• [Task item]: What you return must be exactly the lines from the beginning of the material through the line containing "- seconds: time", both included, and no pictures.

--- START ---

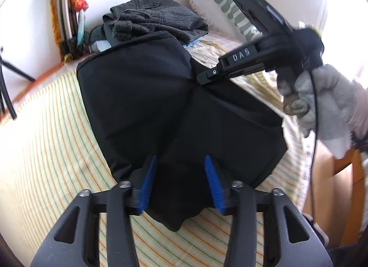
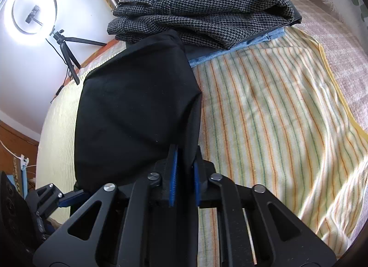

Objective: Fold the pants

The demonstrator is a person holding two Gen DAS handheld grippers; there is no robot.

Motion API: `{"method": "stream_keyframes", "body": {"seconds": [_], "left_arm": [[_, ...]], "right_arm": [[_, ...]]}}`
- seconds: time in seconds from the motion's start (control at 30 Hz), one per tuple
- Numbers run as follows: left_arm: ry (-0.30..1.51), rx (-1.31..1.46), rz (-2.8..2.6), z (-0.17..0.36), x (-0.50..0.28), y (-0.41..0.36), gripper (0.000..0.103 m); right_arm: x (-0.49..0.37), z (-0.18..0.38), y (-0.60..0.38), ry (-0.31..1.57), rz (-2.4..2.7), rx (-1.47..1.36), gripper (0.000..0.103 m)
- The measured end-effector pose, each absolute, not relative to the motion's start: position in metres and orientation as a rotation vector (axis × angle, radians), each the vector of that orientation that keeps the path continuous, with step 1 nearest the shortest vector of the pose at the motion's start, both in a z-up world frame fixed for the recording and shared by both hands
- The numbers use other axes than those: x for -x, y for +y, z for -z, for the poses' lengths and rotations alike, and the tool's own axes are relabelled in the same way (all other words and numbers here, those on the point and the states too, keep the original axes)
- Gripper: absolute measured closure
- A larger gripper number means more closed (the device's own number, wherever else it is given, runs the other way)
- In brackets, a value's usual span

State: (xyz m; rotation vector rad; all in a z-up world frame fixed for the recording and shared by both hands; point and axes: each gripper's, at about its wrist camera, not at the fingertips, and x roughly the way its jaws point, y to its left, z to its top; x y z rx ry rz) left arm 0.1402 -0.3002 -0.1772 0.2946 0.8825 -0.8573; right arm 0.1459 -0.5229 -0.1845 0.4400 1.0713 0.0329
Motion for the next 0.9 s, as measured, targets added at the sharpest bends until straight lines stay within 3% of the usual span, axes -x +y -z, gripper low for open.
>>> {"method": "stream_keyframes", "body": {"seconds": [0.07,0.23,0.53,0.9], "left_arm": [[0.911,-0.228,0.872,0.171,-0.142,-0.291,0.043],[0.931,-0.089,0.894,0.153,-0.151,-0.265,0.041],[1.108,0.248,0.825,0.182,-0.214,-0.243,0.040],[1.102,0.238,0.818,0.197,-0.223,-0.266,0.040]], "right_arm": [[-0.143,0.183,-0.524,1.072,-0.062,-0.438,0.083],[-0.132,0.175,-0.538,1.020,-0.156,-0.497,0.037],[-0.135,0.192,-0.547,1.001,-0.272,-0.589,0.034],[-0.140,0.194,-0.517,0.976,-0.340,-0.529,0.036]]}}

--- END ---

• [Answer below]:
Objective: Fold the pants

The demonstrator is a person holding two Gen DAS handheld grippers; there is no robot.

Motion API: `{"method": "stream_keyframes", "body": {"seconds": [_], "left_arm": [[_, ...]], "right_arm": [[_, ...]]}}`
- seconds: time in seconds from the motion's start (control at 30 Hz), one per tuple

Nothing more remains for this exercise.